Uhhh….oops, those charts don’t indicate that either kind of inequality affects mobility. Huh. I guess this weakens the assertion in the widely-cited “Middle-Out Mobility” paper from the Center for American Progress that 

 

“The strong inverse relationship between inequality and mobility is further demonstrated by the Chetty study which shows that the Great Gatsby Curve holds not only across countries but across regions within the United States.”

But look over here! That paper was primarily about how opportunity is fostered by a large middle class (which is, of course, threatened by rising inequality). The authors conclude from their analysis of the Chetty data, “as a region’s middle class expands, so too does mobility.” So, here’s the chart proving the robustness of that finding (top one hundred CZs again):

 

 

Oh…that relationship goes in the right direction, but it is statistically no different from a slightly negative correlation, and the best-fitting line itself looks flatter if you ignore Brownsville, Texas, as shown by the black line. In fact, it turns out that across the top one hundred CZs, neither measure of inequality nor the size-of-middle-class measure has a correlation with any of the mobility measures that is statistically different from zero. Meanwhile, the relationship between single motherhood and mobility holds up in all of these analyses.

All right, time to ditch our framing device. You take our point? The evidence across local job markets in the United States throws severe doubt on the idea that income inequality harms opportunity (and it makes a hash of the empirical basis for the left’s “middle-out” sloganeering). As we and others have shown, as evidence goes, the Great Gatsby Curve is paper thin

While Chetty and his team have been admirably cautious about over-interpreting their correlations, others have been…less so. Krueger used the Curve to project a decline in mobility for American children (after an earlier attempt by the Administration to project a large drop was shown to be ill-founded). Projections using the Great Gatsby Curves above would reassure that rising inequality will not hurt mobility. 

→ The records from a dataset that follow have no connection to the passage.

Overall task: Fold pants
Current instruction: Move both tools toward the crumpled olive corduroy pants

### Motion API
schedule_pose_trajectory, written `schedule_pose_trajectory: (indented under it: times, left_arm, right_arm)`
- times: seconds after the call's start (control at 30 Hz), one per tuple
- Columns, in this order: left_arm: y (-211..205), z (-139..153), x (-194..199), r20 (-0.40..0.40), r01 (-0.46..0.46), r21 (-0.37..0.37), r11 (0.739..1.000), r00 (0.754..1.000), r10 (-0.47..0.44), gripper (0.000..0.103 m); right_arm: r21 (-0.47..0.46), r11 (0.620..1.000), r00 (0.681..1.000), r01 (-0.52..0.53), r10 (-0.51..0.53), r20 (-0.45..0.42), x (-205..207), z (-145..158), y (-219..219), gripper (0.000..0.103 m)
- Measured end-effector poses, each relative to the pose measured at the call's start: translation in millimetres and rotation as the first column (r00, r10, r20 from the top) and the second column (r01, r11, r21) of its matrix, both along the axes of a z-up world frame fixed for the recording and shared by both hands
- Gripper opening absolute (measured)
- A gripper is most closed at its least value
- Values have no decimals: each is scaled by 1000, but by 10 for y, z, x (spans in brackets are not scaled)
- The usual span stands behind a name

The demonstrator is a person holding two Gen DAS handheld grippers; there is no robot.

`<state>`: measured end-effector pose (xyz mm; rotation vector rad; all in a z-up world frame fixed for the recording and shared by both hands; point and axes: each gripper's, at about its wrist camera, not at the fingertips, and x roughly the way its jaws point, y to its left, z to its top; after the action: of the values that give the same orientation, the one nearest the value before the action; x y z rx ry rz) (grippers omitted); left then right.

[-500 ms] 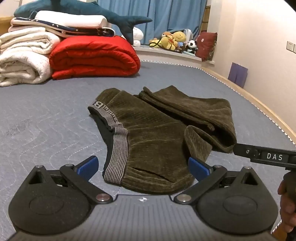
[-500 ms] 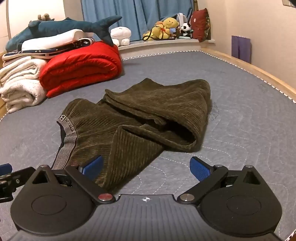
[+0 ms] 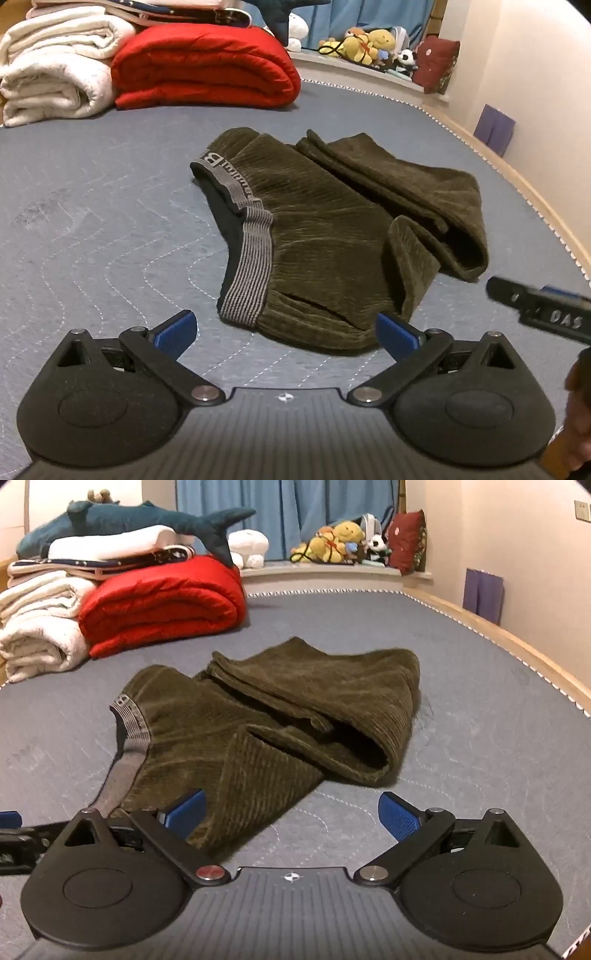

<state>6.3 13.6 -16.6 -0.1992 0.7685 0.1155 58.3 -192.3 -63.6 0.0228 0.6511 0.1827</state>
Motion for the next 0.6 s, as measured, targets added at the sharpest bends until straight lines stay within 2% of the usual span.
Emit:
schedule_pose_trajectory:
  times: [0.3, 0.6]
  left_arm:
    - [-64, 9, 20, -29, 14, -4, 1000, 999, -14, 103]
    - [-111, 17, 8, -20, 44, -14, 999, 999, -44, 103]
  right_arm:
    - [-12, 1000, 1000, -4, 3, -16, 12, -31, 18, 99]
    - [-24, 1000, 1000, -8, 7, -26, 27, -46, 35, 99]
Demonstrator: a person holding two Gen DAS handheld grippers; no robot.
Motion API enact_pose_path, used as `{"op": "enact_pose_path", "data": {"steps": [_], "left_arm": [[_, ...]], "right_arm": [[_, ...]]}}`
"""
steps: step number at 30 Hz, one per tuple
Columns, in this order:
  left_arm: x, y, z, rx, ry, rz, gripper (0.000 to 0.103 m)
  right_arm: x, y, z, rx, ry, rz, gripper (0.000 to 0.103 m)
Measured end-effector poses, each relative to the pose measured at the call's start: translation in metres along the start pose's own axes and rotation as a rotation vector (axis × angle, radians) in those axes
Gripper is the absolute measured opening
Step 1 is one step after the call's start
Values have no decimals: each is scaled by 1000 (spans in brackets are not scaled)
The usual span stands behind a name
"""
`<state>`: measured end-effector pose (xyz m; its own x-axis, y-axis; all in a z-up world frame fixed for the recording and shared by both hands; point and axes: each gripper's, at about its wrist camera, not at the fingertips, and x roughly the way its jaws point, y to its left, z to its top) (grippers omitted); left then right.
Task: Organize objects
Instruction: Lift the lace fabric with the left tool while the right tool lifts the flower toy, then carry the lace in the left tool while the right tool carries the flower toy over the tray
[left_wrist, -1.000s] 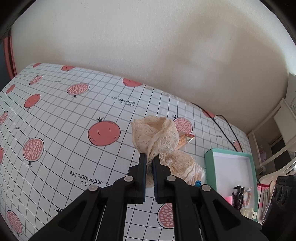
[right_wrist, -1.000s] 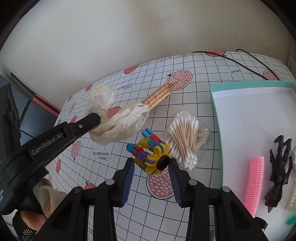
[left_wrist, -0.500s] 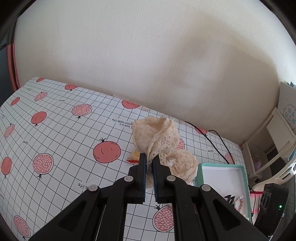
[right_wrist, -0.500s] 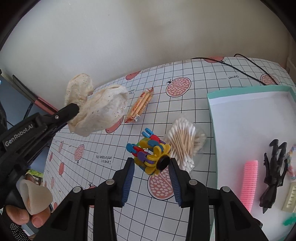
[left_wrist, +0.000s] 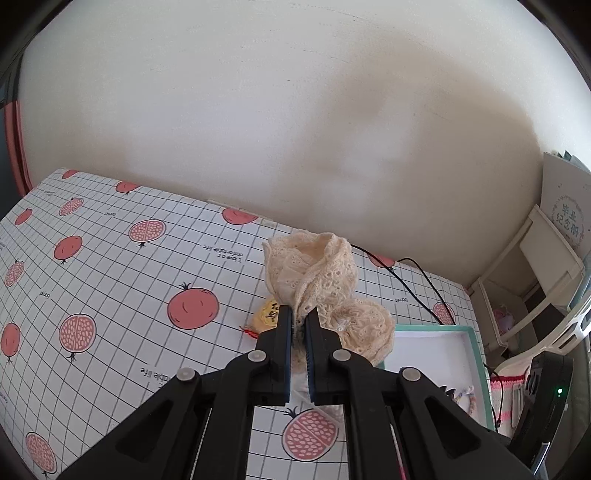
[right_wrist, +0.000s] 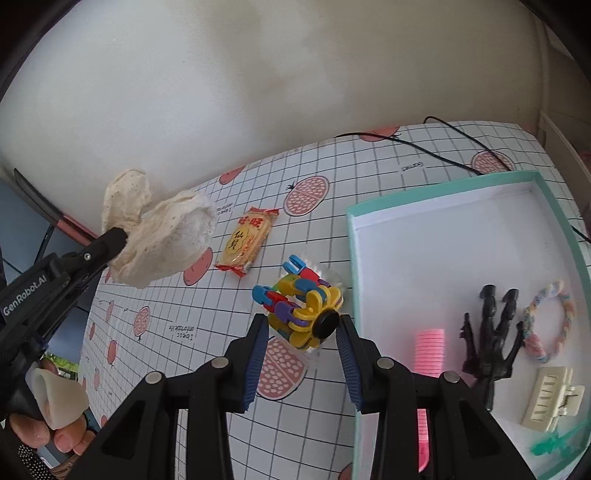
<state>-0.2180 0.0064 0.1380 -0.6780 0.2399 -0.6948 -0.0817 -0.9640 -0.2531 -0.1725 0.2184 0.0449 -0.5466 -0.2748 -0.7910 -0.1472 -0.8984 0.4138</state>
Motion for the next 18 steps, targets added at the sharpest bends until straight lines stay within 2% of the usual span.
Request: {"op": "enact_pose_path", "data": {"steps": [8, 18], "left_arm": [[7, -47, -12, 66, 14, -56, 6], [12, -113, -40, 188, 24, -107, 7]], "right_arm": [[-26, -47, 5, 53, -42, -82, 40], [-54, -102, 5, 134, -83, -144, 40]]}}
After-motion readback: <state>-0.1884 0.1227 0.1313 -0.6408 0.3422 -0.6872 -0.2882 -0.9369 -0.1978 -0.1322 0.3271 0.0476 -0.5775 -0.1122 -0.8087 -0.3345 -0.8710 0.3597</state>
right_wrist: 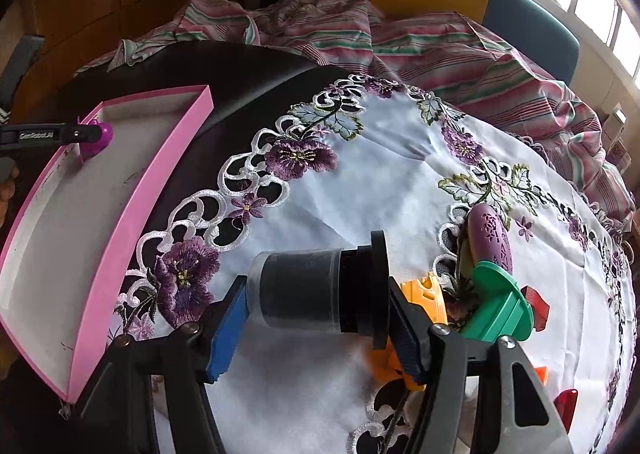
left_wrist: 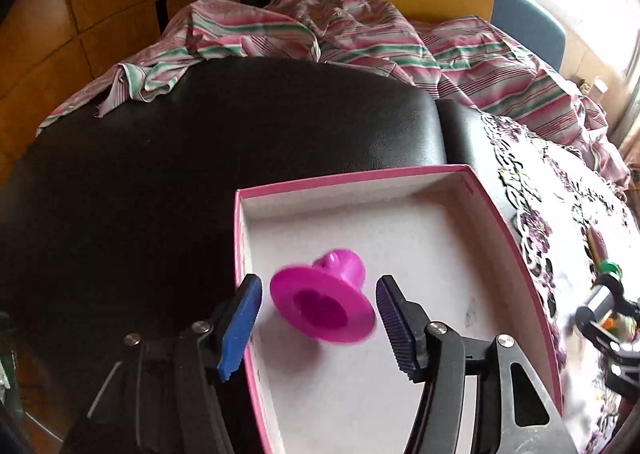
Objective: Organize rigid objects
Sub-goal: 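Lower the magenta toy into the tray and open the left gripper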
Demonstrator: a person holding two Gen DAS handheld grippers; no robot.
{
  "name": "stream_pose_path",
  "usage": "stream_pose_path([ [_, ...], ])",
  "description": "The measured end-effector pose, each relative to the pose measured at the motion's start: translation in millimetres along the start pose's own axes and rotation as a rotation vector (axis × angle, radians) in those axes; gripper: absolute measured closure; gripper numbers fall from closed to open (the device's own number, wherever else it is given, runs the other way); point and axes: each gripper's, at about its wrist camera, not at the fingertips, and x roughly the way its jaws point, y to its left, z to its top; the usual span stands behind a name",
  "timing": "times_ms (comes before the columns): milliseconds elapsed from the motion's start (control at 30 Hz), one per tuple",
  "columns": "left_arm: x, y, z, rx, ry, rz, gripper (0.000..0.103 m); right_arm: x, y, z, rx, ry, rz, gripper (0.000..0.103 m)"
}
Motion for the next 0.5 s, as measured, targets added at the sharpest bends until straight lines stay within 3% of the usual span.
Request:
stream_pose_path([
  [500,-96,-28,-96,-0.013,-0.084,0.049,0.037,2,1,-1,0.028,0.003,0.021,0.038],
])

Corak has tried to have it both ways, at times warning that the Curve can’t be dismissed as just showing correlation, other times characterizing it as merely a “communication device” to start a conversation around policies that might better promote mobility. That’s a dodge. What do our Great Gatsby Curves above communicate?  On the basis of these charts, rather than a new Washington Center on Equitable Growth housed at CAP and devoted to discovering the damages that income inequality inflicts, the left should have started a Washington Center on Single Motherhood. 

Corak has also emphasized that there are compelling theoretical reasons for worrying about income inequality’s impact on mobility. So if correlation does not equal causation, then perhaps correlation-plus-theory does. But guess what? The theoretical underpinning of the case for focusing on family structure is at least as solid.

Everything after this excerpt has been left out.